11 Inheritance vectors We plan to view our (small) pedigree as one large HMM. The states of the Markov chain along each chromosome are what we term inheritance vectors, which have a component for every meiosis in the pedigree, and entries 0 or 1. So if we have n non-founders, our inheritance vectors are binary vectors of length 2n. Each non-founder has 2 components of the inheritance vector assigned to them: one for their maternal and one for their paternal meiosis. At any locus on a chromosome, the entries in the inheritance vector for a non-founder are 0 if the parental variant passed on at that locus was grandmaternal, and 1 otherwise. For individuals whose parent are founders, this definition is incomplete, but we will make a choice below. Before doing so, let me note that slightly different definitions of inheritance vector are in the literature, and in Lange’s excellent book, they are replaced by what he terms descent graphs. Clearly the idea is the same: given an inheritance vector, and allelic assignments for the founders, we can follow the descent of the alleles down the pedigree using our vector, and it it is easy to envisage its graphical representation. Consider a two-parent two-child nuclear family and suppose that the parents are 1/2 and 3/4, while the first child is 1/3 and the second is 2/4. Then the inheritance vector is of length 4, v = (v gm, v gp, v bm, v bp ), where gm represents the girl’s maternal meiosis, gp her paternal meiosis, and so on.
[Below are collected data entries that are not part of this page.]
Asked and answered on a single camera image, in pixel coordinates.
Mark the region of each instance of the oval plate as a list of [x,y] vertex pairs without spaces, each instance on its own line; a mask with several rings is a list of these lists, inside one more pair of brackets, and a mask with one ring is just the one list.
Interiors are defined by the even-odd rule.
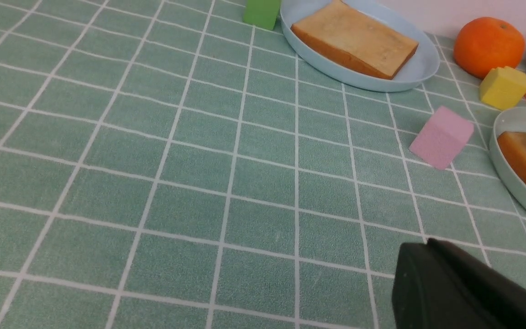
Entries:
[[415,55],[405,63],[393,80],[375,78],[352,71],[316,53],[292,32],[291,26],[324,8],[330,1],[282,0],[281,2],[280,15],[285,39],[301,58],[318,71],[345,84],[379,92],[396,92],[415,88],[438,71],[440,55],[430,38],[396,12],[371,0],[343,0],[343,2],[419,42]]
[[496,172],[507,189],[517,198],[519,203],[526,209],[526,184],[515,174],[503,152],[499,147],[497,138],[505,131],[519,131],[526,133],[526,107],[515,107],[506,110],[496,117],[490,139],[490,158]]

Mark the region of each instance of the white wall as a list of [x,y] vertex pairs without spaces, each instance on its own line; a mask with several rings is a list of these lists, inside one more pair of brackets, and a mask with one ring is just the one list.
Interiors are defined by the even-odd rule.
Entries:
[[420,29],[455,38],[474,18],[491,16],[508,21],[525,36],[526,0],[377,0]]

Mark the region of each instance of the plate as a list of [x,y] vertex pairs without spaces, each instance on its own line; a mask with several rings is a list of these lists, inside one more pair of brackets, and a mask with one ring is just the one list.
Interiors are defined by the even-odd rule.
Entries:
[[345,84],[379,92],[397,92],[415,88],[437,72],[440,67],[440,55],[430,38],[396,12],[372,0],[343,0],[343,2],[419,42],[415,55],[405,63],[394,79],[380,79],[358,73],[316,53],[292,32],[291,26],[304,17],[324,8],[330,1],[281,1],[280,15],[285,39],[303,60],[318,71]]
[[490,139],[490,158],[496,172],[507,189],[526,209],[526,184],[515,174],[499,148],[497,138],[505,131],[520,131],[526,133],[526,107],[515,107],[503,111],[496,117]]

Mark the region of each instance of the black object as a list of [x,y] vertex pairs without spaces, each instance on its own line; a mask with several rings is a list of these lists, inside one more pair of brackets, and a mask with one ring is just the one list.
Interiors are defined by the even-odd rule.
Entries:
[[394,281],[397,329],[526,329],[526,289],[451,242],[401,244]]

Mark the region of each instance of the orange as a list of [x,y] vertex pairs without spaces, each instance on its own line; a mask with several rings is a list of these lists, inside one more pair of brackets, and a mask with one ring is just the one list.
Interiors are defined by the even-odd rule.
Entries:
[[484,79],[491,69],[521,62],[525,38],[513,25],[492,17],[480,17],[464,25],[453,46],[453,59],[466,72]]

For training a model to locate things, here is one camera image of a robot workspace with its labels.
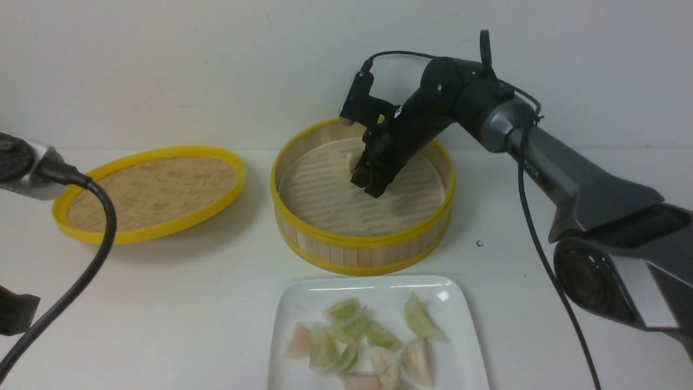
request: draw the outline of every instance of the black cable
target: black cable
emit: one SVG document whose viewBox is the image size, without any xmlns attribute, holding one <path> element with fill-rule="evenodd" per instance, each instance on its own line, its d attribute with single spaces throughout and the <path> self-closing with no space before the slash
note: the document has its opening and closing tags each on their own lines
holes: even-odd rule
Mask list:
<svg viewBox="0 0 693 390">
<path fill-rule="evenodd" d="M 417 53 L 416 51 L 406 51 L 406 50 L 381 51 L 380 53 L 375 53 L 372 56 L 368 57 L 368 59 L 363 62 L 363 65 L 361 66 L 361 71 L 370 71 L 371 68 L 373 67 L 373 61 L 376 58 L 382 57 L 382 56 L 392 56 L 392 55 L 421 57 L 421 58 L 428 58 L 429 60 L 436 58 L 436 56 L 432 56 L 430 54 L 424 54 L 424 53 Z"/>
<path fill-rule="evenodd" d="M 432 56 L 430 54 L 417 53 L 416 51 L 391 50 L 391 51 L 381 51 L 380 53 L 375 53 L 372 56 L 370 56 L 368 58 L 368 60 L 372 61 L 372 60 L 375 60 L 377 57 L 391 56 L 391 55 L 414 56 L 414 57 L 428 58 L 429 60 L 436 58 L 435 56 Z"/>
<path fill-rule="evenodd" d="M 532 241 L 534 242 L 534 248 L 536 249 L 537 254 L 539 254 L 539 259 L 541 259 L 541 264 L 544 266 L 544 269 L 546 270 L 546 274 L 549 275 L 549 279 L 551 280 L 551 283 L 554 285 L 554 288 L 556 289 L 556 293 L 559 295 L 559 298 L 561 299 L 561 302 L 563 303 L 563 306 L 565 307 L 565 310 L 568 312 L 568 317 L 570 317 L 570 322 L 572 323 L 573 328 L 575 329 L 575 333 L 577 334 L 577 338 L 580 341 L 580 346 L 582 347 L 582 352 L 585 355 L 585 359 L 587 360 L 587 366 L 590 369 L 590 374 L 592 375 L 592 381 L 594 382 L 595 385 L 595 390 L 601 390 L 602 386 L 599 383 L 599 376 L 597 376 L 597 369 L 595 368 L 595 363 L 592 360 L 592 354 L 590 353 L 590 349 L 587 346 L 587 341 L 585 340 L 585 336 L 582 333 L 582 329 L 580 328 L 580 324 L 577 322 L 577 318 L 575 317 L 575 313 L 572 311 L 572 307 L 570 306 L 570 303 L 568 302 L 568 299 L 565 297 L 565 293 L 563 292 L 563 287 L 561 287 L 561 284 L 559 283 L 558 279 L 553 273 L 553 270 L 551 270 L 551 266 L 549 265 L 549 261 L 546 258 L 546 254 L 544 253 L 543 248 L 541 247 L 541 242 L 539 241 L 539 237 L 536 234 L 536 229 L 534 228 L 534 222 L 532 221 L 532 215 L 529 212 L 529 205 L 527 204 L 527 195 L 525 193 L 525 167 L 524 167 L 524 161 L 525 161 L 525 147 L 527 145 L 527 140 L 529 139 L 529 132 L 532 129 L 531 126 L 528 125 L 533 125 L 535 124 L 540 117 L 538 116 L 539 112 L 541 111 L 541 104 L 533 98 L 532 96 L 528 95 L 527 93 L 523 92 L 517 87 L 514 87 L 504 81 L 501 81 L 501 83 L 504 83 L 505 85 L 509 86 L 510 88 L 513 88 L 517 91 L 517 93 L 522 94 L 524 97 L 529 99 L 534 105 L 536 106 L 536 109 L 532 116 L 529 118 L 529 121 L 523 128 L 522 130 L 522 137 L 520 138 L 520 150 L 518 153 L 518 189 L 520 192 L 520 203 L 522 203 L 522 210 L 525 213 L 525 219 L 527 220 L 527 228 L 529 229 L 529 235 L 532 236 Z"/>
<path fill-rule="evenodd" d="M 116 236 L 116 209 L 101 186 L 91 180 L 85 182 L 83 178 L 83 175 L 81 175 L 81 177 L 67 176 L 65 180 L 67 183 L 64 184 L 79 185 L 96 195 L 96 198 L 101 202 L 104 212 L 106 213 L 106 229 L 103 234 L 103 241 L 101 242 L 98 252 L 96 252 L 96 256 L 84 273 L 77 279 L 77 282 L 75 282 L 70 290 L 68 290 L 67 293 L 65 293 L 26 333 L 24 333 L 5 358 L 2 359 L 2 362 L 0 362 L 0 384 L 5 380 L 7 374 L 12 370 L 22 354 L 24 354 L 31 344 L 36 341 L 36 338 L 38 338 L 41 333 L 43 333 L 46 328 L 52 324 L 52 322 L 61 315 L 75 299 L 77 299 L 82 291 L 87 288 L 99 269 L 101 269 L 108 253 L 111 251 Z"/>
</svg>

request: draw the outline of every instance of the square plate
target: square plate
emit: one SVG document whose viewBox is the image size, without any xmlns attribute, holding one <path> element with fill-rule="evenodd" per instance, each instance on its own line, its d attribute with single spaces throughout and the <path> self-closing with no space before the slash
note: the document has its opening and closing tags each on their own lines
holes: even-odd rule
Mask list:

12 Exercises and references Exercise 1. Figure out whether the sequence of observed states (i.e. A, H, or B) in an F 2 intercross is a Markov chain. (I asserted that collapsing the state space of a Markov chain will not, in general, lead to another Markov chain. But sometime it does. Does it in this case?) Exercise 2. Suppose that 1, 2 and 3 are markers along a backcross mouse’s chromosome in that order, and that X t denotes its genotype at marker t. Prove that (contrary to my assertion in class) in general (X 1,X 2,X 3 ) will not be Markov in the incorrect order, e.g. that in general, pr(X 2 = H | X 1 = A, X 3 = H)  pr (X 2 = H | X 1 = A), which would be true if (X 3,X 1,X 2 ) were Markov in that order (3-1-2). References. As already mentioned, Lange’s book is a good reference for this topic applied to genetics. Closely related material can be found in my old class notes on my web site, see my Stat 260 for 1998, esp. weeks 3, 7 and 8, and weeks 3, 6 and 7 of 2000.